Я слушал его вполуха. Меня занимала мелочная забота. Гапон, как назло, выдал аванс пятисотенными купюрами. Вместо того чтобы аккуратно спрятать деньги в кошелёк, я сунул пачку в задний карман штанов. Сделал это напоказ небрежно, одна купюра вывалилась на пол. Я в приступе дьявольской гордыни (в этот момент смотрели все – Гапон, Иваныч и Капустин) не стал её поднимать, сказав:
– А пятихатку оставлю тут на фарт! – и запихнул остальные деньги поглубже.
Я и сам не сразу понял, откуда взялась у меня эта напыщенно-приблатнённая фраза. Но вспомнил всё же. Был фильм начала девяностых, с идиотским названием, типа “Кенты” или “Кореша”, в общем, новое русское кино, и там спившийся попрошайка притворялся то фронтовиком, то матёрым законником. “Вор сегодня небрит и пьян. У вора горит душа”, – втирал он доверчивым студентикам, подавшим ему милостыню. “А этот пятак, фраерки, – щелчок, звенит и кружится на ступеньке юркая монетка, – я брошу вам на фарт…”
Моё представление произвело сомнительный эффект. Иваныч надул щёки и усмехнулся, а Гапон сказал полунасмешливо:
– Ого! Сильно!..
Я, ощущая лёгкий жар в ушах, подумал, что выгляжу как тот комичный персонаж. Да и пятисот рублей, честно говоря, тоже было жаль.
Дверь лифта открылась в небольшой холл на алую ковровую дорожку. Начался прощальный зал размером не меньше спортивного, но с низким подвесным потолком. Многочисленные светодиоды и прожекторы создавали атмосферу торжественности и траура: стелющаяся лиловая дымка, направленные фиолетовые и пурпурные лучи.

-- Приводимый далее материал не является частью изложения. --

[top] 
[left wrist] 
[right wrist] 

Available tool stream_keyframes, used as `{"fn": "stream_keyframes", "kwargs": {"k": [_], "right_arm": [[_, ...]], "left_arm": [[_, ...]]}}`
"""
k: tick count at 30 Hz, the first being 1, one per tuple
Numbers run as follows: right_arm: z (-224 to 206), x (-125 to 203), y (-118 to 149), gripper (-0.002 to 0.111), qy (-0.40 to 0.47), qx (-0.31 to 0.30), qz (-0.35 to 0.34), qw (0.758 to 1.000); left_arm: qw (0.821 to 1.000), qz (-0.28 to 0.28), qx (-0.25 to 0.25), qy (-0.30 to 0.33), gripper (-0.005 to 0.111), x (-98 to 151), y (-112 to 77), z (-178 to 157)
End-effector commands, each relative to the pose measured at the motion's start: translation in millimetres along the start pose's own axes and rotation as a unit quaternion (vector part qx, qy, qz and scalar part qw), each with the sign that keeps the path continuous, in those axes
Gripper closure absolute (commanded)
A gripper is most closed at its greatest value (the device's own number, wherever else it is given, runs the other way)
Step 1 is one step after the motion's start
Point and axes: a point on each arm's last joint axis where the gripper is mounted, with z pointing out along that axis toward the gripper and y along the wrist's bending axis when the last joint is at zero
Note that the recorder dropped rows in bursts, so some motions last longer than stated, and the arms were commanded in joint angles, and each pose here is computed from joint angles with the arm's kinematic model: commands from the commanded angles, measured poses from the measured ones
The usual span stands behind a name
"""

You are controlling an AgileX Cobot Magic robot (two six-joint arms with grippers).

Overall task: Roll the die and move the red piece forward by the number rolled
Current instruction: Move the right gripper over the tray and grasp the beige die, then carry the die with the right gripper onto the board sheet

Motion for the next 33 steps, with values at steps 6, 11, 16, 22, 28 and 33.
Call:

Пол был выложен шероховатой бело-серой клеткой; светлого, каменного цвета стены украшали фальшивые окна с непрозрачным антрацитовым стеклом. У дверей с треугольным лепным фронтоном высились мраморные подставки с погребальными урнами. В шесть неровных рядов стояли три десятка раскладных стульев с чёрными пластиковыми сиденьями и спинками, казалось, ещё тёплыми после недавних тел.
В центре пустовала драпированная подставка для гроба; по сторонам, как бивни, торчали два вазона с розами, а чуть дальше – венки на треногах. Рядом с маленькой трибуной висел экранчик, на который призрачно струилось изображение из подвесного проектора: пожилое ухоженное лицо женщины лет пятидесяти.